Sadly, I had no success with the Walstad Natural Planted Tank method with the 5 gallon hex, but I believe that this may have been due to the specific soil that I was using and possibly using too thick a soil bed which likely lead to anaerobic pockets. For anyone wanting to try the Walstad method, I would suggest choosing your soil carefully or mineralizing it and going with mineralized topsoil if that is not possible. Also, I would recommend not layering more than 1/4-1/2" of soil on the bottom of the tank. I converted that 5 gallon hex tank to a Tom Barr Low Tech Setup with a twist. I slightly altered the substrate. That tank is undergoing a bad case of Green Dust Algae, although the 2 Amano Shrimp, Otocat, and Assasin Snail and other snails continue to do well. The green dust algae was a recent development, and only materialized about 2 months ago, out of the blue. There is some green spot algae on the side of the tank that gets the most light. In an attempt to try and deal with the green dust problem, I have changed the bulb from 14 watt 6500 K to a 10 watt GE 6500K. So far the plants are not suffering too much and the Green Dust Algae and Green Spot Algae appear to be slowly receding, but too soon to tell if it will totally disappear. I am hopeful this will work as the same strategy worked on the 5 gallon regular to prevent the Green Dust Algae from coming back. 

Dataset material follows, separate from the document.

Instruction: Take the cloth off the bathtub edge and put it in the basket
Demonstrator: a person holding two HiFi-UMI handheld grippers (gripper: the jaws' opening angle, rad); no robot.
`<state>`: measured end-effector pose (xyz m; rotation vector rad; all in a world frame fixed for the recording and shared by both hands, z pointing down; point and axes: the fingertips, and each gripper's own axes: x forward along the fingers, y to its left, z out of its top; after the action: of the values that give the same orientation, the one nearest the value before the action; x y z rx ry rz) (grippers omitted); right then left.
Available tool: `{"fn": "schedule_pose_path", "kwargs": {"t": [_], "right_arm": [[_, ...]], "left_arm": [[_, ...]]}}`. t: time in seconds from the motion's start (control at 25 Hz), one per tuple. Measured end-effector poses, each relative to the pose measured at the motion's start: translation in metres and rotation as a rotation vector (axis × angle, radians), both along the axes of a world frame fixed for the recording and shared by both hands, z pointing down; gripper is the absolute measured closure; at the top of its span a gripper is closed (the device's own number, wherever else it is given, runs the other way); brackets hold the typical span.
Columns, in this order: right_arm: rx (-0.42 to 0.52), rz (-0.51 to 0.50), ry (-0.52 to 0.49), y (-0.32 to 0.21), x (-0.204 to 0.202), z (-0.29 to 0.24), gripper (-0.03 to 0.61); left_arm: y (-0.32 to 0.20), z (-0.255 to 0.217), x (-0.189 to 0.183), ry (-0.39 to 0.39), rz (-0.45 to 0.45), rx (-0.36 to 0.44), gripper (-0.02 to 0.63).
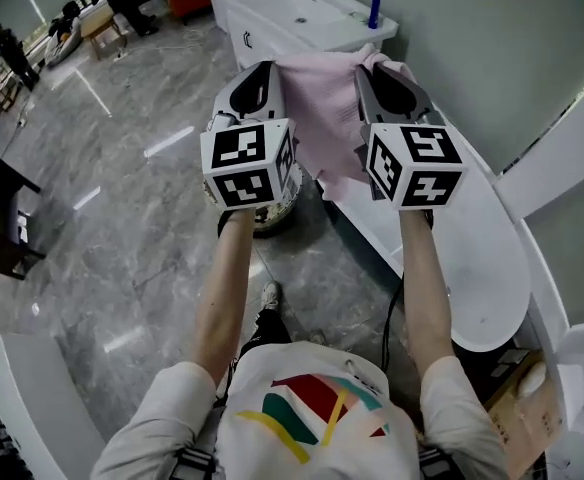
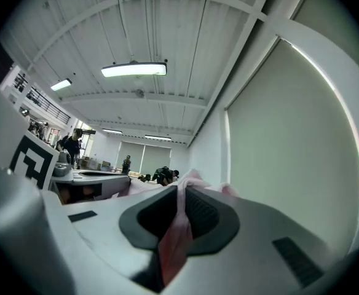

I do weekly 50% water changes. This is not recommended for this method as this is believed to cause fluctuating levels of c02 and lead to algae. I have had no algae issues from doing so, unless you attribute green dust and green spot algae as resulting from water changes. I follow Tom Barr's fertilization recommendation (tapered down for a 5 gallon)as outlined in his method but dose after each weekly water change. 

Overall, I would highly recommend the method, plant growth exceeded my expectations.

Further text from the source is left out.